The energy analyst team led by Pavel Molchanov on Monday published its annual capital expenditure (capex) survey of global operators. “The main culprit for the anticipated 2019 oilfield spending growth rate slowdown was clearly the late 2018 collapse in oil prices that hit right in the middle of U.S. budgeting season,” analysts said.
In the annual survey of operators during 2018 that comprise an estimated 70% of global upstream investment, capex overall rose about 15% year/year, slightly more than budgeted originally, mostly because of higher spend by U.S. exploration and production (E&P) companies.
However, this year, “global oilfield spending is currently set to rise by only about 5%,” with U.S. E&Ps leading the reductions.
“We remain convinced that sustaining global oil supply growth at recent rates will ultimately require further spending increases, which is an uncertain prospect as more management teams respond to shareholder pressure for capital discipline,” Molchanov and his colleagues said.
One year ago, the Raymond James team had predicted that global upstream oilfield investment would increase by 12% during 2018, with evenly distributed increases across various geographies.
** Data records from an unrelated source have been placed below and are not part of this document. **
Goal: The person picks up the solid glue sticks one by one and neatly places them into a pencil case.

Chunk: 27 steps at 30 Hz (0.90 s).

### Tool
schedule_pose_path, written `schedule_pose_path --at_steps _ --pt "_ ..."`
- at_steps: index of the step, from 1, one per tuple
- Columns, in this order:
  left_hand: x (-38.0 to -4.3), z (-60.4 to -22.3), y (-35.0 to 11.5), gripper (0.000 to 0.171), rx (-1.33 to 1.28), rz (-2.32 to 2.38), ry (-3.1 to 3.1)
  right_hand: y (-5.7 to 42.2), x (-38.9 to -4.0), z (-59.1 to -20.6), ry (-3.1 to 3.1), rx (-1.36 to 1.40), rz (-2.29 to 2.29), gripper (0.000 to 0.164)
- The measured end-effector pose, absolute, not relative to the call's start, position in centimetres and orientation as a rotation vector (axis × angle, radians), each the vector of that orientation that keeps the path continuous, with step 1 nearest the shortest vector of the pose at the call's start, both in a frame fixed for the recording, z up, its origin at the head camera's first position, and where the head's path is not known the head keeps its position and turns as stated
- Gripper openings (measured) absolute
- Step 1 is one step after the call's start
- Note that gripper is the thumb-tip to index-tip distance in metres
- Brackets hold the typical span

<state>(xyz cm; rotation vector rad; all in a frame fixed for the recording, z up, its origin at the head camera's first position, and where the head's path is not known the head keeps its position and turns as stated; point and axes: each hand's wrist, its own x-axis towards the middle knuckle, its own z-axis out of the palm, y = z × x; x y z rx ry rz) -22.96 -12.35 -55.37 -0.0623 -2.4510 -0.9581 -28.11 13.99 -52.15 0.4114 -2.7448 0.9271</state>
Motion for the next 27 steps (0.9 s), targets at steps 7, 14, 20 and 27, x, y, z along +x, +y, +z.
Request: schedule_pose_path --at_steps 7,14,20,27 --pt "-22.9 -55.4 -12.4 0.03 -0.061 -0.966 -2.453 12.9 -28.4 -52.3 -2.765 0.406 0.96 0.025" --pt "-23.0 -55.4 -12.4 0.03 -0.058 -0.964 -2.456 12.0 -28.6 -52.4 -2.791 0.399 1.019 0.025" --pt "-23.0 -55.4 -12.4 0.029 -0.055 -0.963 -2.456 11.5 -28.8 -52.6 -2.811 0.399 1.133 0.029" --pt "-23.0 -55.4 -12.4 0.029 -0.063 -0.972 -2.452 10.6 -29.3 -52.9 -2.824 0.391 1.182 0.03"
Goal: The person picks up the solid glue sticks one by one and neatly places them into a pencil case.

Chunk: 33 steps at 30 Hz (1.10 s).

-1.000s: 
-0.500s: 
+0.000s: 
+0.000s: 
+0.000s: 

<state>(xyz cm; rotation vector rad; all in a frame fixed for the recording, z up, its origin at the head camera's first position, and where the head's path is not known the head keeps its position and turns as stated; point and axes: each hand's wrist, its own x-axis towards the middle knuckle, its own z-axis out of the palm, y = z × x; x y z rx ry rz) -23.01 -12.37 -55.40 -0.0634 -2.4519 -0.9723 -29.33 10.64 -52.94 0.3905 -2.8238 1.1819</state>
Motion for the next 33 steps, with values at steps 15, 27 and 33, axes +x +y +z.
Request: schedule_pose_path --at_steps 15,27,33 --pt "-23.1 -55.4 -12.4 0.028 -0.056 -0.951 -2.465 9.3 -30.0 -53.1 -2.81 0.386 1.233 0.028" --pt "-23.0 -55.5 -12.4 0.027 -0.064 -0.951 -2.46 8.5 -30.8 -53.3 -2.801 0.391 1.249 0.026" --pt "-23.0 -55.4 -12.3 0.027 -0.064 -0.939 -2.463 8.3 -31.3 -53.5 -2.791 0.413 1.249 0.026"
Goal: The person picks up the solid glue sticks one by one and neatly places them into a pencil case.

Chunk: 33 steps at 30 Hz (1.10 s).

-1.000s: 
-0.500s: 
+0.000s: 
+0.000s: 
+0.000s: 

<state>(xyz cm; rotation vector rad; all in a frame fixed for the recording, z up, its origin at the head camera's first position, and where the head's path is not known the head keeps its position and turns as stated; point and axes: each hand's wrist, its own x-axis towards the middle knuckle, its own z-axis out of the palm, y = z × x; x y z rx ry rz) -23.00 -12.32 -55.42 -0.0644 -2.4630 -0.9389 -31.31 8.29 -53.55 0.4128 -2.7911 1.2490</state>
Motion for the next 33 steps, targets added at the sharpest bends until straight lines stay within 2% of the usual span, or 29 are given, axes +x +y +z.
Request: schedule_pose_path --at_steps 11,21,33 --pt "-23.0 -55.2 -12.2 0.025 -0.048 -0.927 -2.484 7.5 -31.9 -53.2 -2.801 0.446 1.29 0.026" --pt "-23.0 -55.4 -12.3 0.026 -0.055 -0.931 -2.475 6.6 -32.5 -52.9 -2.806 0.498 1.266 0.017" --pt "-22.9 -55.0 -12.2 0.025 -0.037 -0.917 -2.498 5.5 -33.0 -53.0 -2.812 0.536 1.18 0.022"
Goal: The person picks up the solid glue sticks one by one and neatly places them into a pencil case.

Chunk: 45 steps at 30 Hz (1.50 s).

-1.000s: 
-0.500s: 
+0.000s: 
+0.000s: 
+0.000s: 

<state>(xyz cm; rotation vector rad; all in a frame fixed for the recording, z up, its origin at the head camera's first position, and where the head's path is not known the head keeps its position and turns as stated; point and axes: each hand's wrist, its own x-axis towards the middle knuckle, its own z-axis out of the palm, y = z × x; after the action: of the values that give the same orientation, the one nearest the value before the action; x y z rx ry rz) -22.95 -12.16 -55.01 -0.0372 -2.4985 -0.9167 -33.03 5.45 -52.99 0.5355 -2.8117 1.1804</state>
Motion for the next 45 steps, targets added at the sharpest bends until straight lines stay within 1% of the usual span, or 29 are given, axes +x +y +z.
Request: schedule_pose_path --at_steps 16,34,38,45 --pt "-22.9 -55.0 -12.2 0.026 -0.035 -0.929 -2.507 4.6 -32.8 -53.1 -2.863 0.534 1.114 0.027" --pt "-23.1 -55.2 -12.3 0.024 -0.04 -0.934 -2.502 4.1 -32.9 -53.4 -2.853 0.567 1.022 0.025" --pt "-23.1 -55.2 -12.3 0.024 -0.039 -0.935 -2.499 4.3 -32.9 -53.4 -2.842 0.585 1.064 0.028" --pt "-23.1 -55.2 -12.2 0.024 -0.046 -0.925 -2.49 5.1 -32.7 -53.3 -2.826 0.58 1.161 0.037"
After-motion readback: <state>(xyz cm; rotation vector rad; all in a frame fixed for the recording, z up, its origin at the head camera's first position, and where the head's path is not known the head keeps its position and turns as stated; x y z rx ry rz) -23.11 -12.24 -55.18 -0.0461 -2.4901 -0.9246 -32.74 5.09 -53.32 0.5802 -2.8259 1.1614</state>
Based on the new capex survey, last year’s spend overall rose by a slightly larger-than-expected 15%, led by a 29% increase among U.S. large-cap E&P companies.
“However, we are seeing a mirror image of that in 2019,” analysts said. “Given the dramatic oil price fall-off in 4Q2018, right as companies were setting 2019 budgets, initial U.S. budgets are averaging a 9% drop. Alongside modestly rising budgets outside the U.S., global spending is set for only a 5% uptick in 2019.”
In the big picture scheme of things, “capital discipline across the industry is not just lip service — it is for real.” This year’s capex eventually may surpass initial budgets, “but in view of the industry’s newfound discipline, don’t hold your breath for massive escalation in spending.”
Aggregate global capital spend for the annual 50-company survey peaked in 2013 at $595 billion. What followed were three years of “brutal austerity,” with capex cumulatively down 54% to $275 billion. Green shoots of a recovery began to appear in 2017, with capex up 5%, followed by a 15% increase in 2018. However, last year’s capex overall still were 44% below the 2013 peak.
Global oilfield spending this year is predicted to be up 5% to $350 billion, according to the survey. Considering the “magnitude of the cutbacks during the downcycle, 2019 spending still equates to a cumulative global drop of 41% from the peak levels of 2013,” Molchanov and team said.
“To clarify, this 41% drop comprises a combination of lower activity levels as well as lower industrywide costs. The relative proportions of these two variables naturally differ from region to region and from company to company.”
Capex in countries where the industry is dominated by state-run enterprises is difficult to discern, particularly from countries that are members of OPEC, the Organization of the Petroleum Exporting Countries.
The Raymond James team focused on a sample of 50 large operators that disclose financials, including 19 U.S.-focused that are pure plays or close. Another 17 are focused in a single country outside the United States, including Canada, and 14 are diversified multinationals. Every kind of upstream activity is in the survey, from conventional, shale/horizontals, deepwater, oilsands, enhanced recovery, liquefied natural gas and frontier exploration.
“The large-cap U.S. E&Ps have genuinely embraced capital discipline, and smaller companies seem to be following their example,” analysts noted.
Based on capex budgets that were using $53/bbl West Texas Intermediate (WTI) oil prices going into 2019, U.S. E&P cash flow generation this year is forecast to be down 7%, with capex down 11% and the rig count down 2%.
“Given that our full-year 2019 oil price forecast calls for back-end-loaded recovery (toward $75 WTI in 4Q2019), we envision that many E&Ps will end up outspending their initial budgets, as they gain more confidence in improving oil prices toward the end of the year.”